Standing on the edge of time
Holding our bodies close, your hand in mine
I sigh and smile and breathe your skin’s caress
As happy touch and light and sound dance ‘round in jest.
Us….
Loving and gloving our tender hearts
Walking and talking, our lips heat and spark
Baby say to me the way you feel this night
I cry I tear I’m near your baby brown eyes of light.
Because the love we share
Is the love still there
And the tears we cry
Are the tears we dry
And the miles we walk
Are the times we talk.
Churning and yearning and burning
inside
Before your patient smile, I thought my soul had died
Time tender heart.
“Change Young Youth”
We are the youth
We are the young
We are the change
[or any combination of the above
lyrics, in any song, under any circumstances]
Articles
I
Think Lindsay Lohan Parties Too Much
Although I've never met her, nor seen her in person, it's
become painfully clear to me that Lindsay Lohan parties too
much. I'm getting a lot of reports about her behavior, and I
can't say I'm very pleased.
Not to
say that I'm a prude and think that kids can't go to parties.
A little bit is OK; I certainly went to my fair share of
parties when I was her age and gender, but I always would have
arrived on the set the next day punctually, ready to work,
were I a working actor and not throwing my life away at
college at the time. But word has gotten back to me that
Lindsay is doing anything but arriving on the set in a timely
manner.

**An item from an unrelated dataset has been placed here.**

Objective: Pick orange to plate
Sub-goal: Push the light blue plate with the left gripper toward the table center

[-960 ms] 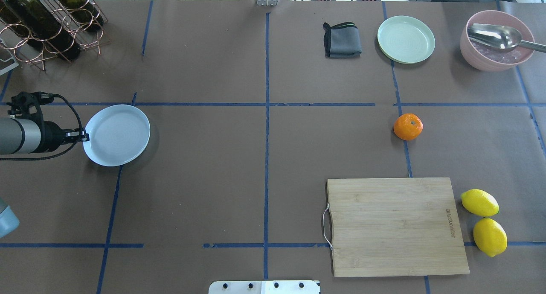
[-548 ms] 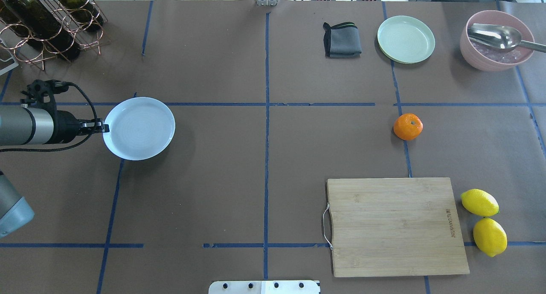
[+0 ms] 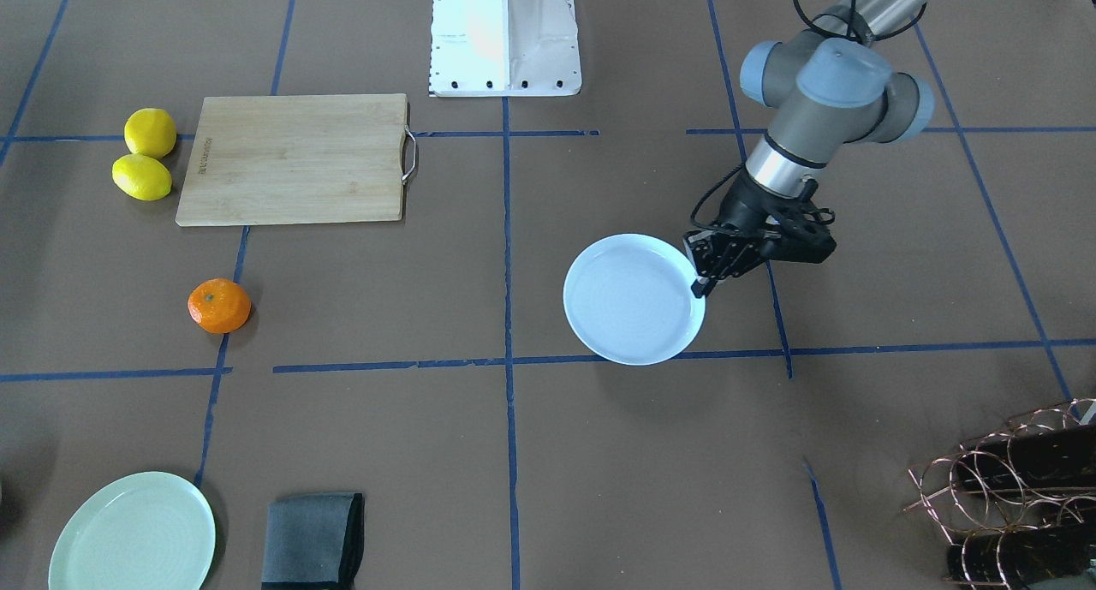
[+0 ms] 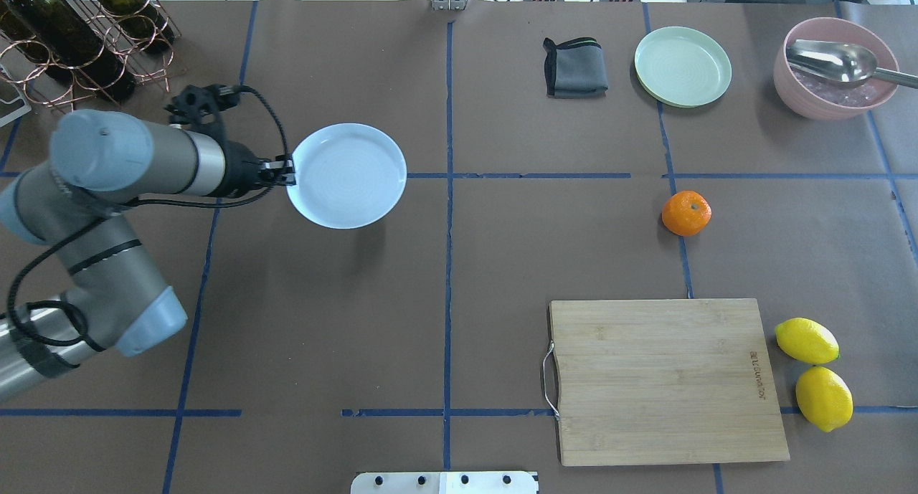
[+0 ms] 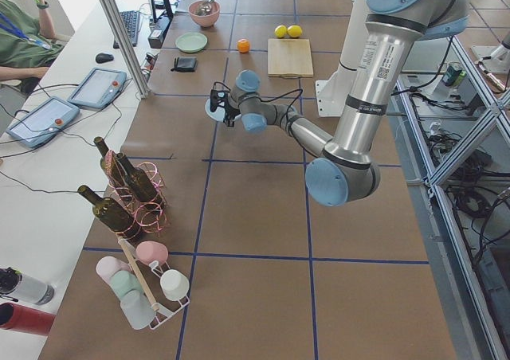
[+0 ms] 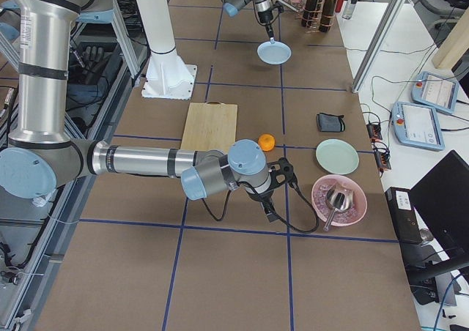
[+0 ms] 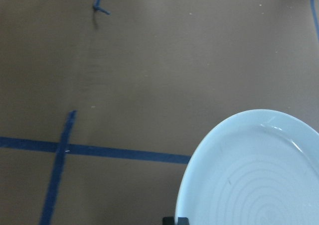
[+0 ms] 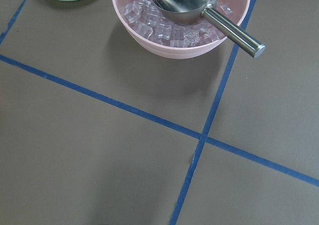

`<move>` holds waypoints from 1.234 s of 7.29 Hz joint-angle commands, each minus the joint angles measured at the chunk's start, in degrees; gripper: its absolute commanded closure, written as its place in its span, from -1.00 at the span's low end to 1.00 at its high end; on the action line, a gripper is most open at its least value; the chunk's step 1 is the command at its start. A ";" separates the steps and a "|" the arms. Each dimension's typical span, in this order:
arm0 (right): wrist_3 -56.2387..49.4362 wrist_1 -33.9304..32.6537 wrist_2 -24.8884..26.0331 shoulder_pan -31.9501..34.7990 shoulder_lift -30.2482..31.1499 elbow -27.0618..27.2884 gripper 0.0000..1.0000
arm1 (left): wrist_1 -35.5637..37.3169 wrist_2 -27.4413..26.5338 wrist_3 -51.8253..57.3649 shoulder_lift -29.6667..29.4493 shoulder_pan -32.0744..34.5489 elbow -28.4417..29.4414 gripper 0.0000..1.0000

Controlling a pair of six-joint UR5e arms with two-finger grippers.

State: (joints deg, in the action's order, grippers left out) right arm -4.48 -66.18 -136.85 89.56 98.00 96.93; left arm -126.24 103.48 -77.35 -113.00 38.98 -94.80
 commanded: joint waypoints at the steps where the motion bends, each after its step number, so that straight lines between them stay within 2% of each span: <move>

Needless to say, this is unacceptable, and I won't
have it.
I
appreciate everyone's help in getting me the data I need to
(G-d willing) nip this in the bud with Lindsay.
Yahooexclamationpoint, you've done yeoman's work by making
sure my investigation into these unprofessional acts never
rests, with constant updates sent to my browser home page,
which you've no doubt done because I selected "news only"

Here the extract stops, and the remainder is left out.